By Ndidi Chukwu
The Leprosy Mission Nigeria has called for an end to inhumane treatment and lip service to enhance the rights of persons affected by leprosy and their families.
It said the public still call leprosy patients “lepers” which is not acceptable as they would prefer to be called people affected with leprosy of Hansen’s disease, in the society where affected persons suffer shame, low-esteem, and lack access to education and jobs.
“In 2015 the rhetoric on human rights in leprosy must now be translated into practice and action that can change lives,” said Sunday Udo, director of the TLM-Nigeria.
It comes as the group began to facilitate work on domesticating a United Nations Human Rights Council resolution to eliminate discrimination against persons affected by leprosy (PALs) and their families.
As part of its programme in marking World Leprosy Day in Abuja, Udo called for empowerment of PALs to “ensure their rights are upheld and to take every opportunity to raise awareness in the media and society in general that there is no place for discrimination and stigma.”
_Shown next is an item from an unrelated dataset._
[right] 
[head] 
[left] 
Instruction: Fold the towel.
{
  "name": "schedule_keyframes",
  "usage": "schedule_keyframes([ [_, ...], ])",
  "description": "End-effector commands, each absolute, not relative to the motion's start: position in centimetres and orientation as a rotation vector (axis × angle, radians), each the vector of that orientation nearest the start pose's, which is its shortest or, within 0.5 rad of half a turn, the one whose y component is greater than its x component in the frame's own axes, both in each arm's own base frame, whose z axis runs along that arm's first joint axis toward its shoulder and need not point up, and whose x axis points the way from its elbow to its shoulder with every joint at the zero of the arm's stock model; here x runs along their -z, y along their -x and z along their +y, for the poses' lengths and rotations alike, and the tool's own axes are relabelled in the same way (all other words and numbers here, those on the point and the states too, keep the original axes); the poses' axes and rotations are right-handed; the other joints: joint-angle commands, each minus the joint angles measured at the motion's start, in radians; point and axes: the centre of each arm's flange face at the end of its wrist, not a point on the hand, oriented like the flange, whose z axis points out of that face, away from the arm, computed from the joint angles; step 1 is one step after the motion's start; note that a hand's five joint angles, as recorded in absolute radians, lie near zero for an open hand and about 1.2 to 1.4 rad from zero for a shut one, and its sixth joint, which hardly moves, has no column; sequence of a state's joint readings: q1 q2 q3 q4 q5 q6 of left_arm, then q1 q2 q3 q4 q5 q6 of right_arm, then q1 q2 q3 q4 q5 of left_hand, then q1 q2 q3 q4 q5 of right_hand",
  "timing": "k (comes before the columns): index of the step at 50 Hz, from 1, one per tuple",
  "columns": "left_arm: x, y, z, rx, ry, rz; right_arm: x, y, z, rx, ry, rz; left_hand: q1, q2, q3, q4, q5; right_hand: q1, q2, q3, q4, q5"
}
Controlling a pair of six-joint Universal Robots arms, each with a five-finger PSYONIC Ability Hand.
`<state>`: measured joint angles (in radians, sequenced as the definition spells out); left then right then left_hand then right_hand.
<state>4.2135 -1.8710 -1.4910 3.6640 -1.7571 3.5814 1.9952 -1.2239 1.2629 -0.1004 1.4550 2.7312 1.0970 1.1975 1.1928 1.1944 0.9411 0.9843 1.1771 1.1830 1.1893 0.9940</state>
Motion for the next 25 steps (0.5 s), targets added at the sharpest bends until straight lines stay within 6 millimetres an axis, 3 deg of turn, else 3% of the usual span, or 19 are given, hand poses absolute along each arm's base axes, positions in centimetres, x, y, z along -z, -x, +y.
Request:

PALs say stigma against them stop them from resuming their lives or re-entering society even after they are cured.
“Leprosy has become a figure of speech for stigma,” said Hassan Kuka of IDEA, a coalition of PALs.
TLM-Nigeria, which runs colonies where PALs are treated free and provided work, stresses prevention and quick diagnosis to enable therapy.
But it raised concern that leprosy incidence was on the rise and children below 14 years are often infected despite Nigeria’s reaching elimination target.
Nearly one in 10 infections is among children, and disability results in up to 12% of them without prompt treatment.